Taken together, the 2024 amendments create a process that invites arbitrary or politically influenced outcomes and exposes individuals to extradition on thin or untested grounds. They broaden admissible evidence to a degree that removes essential safeguards against error, fabrication, or abuse, and they shift the balance of power sharply away from the courts and towards foreign prosecutorial agencies. This erosion of judicial scrutiny is repugnant to the Constitution, which protects against arbitrary detention and ensures that decisions affecting fundamental rights—especially liberty—are made under transparent, rigorous, and just procedures. In weakening those protections, the amendments undermine not only natural justice but also the very constitutional structure that guards individuals from the excesses of state power.
Although an extradition court is not required to conduct a full evidentiary trial, its limited task of determining whether a prima facie case exists nevertheless presupposes that the material placed before it meets basic standards of authenticity, reliability, and judicial independence. A prima facie inquiry does not permit cross-examination as of right, but it does require the court to satisfy itself that the evidence is real, originates from legitimate sources, and can support a prosecution if left unchallenged.

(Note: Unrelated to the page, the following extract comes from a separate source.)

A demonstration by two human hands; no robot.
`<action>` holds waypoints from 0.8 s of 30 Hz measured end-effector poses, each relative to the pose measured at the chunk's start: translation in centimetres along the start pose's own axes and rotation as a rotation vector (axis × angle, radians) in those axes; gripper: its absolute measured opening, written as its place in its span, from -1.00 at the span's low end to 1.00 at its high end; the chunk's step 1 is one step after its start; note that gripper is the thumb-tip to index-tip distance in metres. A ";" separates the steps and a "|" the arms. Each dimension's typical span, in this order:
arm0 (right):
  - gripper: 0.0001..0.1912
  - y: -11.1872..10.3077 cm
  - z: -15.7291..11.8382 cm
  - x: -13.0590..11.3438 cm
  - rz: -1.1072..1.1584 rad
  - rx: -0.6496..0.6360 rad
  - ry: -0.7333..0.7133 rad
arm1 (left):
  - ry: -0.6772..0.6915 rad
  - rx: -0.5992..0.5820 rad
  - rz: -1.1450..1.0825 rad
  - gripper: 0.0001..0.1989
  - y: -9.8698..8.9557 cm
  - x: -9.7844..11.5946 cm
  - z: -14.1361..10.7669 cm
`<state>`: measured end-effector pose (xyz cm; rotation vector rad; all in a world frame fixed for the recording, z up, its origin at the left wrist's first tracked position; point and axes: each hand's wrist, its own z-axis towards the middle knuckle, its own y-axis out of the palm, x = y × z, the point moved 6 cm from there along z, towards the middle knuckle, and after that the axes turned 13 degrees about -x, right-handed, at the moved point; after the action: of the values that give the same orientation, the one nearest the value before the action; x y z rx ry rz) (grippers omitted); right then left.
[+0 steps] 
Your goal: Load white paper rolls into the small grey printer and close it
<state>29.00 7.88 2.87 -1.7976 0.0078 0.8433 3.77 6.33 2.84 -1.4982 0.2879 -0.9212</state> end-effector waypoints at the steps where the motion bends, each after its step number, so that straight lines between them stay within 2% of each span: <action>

The 2024 amendments undermine these minimum constitutional and common-law safeguards by allowing foreign witness statements, depositions, and prosecutorial certificates to be admitted automatically, without proof of authorship, authentication, or any meaningful opportunity to contest their integrity. In doing so, the amendments deprive the court of the ability to assess even the threshold reliability necessary for a lawful prima facie determination and effectively invite the judiciary to accept, untested, the assertions of a foreign Attorney-General or prosecutorial authority.
This collapses the distinction between judicial evaluation and executive allegation, and permits a person’s liberty to be restricted based on material that the court is legally disabled from verifying. Even at the preliminary stage of extradition proceedings, such a regime offends the principles of natural justice and undermines the constitutional guarantee that deprivations of liberty must rest on procedures that are fair, rational, and subject to independent judicial scrutiny.
The Fugitive Offenders Act, therefore, is not a law fit for a republic. It stands as a repudiation of justice itself and must be challenged, resisted, and struck down by the courts as the grave constitutional insult that it is. The survival of Guyanese democracy depends on it.
(The views expressed in this article are those of the author and do not necessarily reflect the opinions of this newspaper.)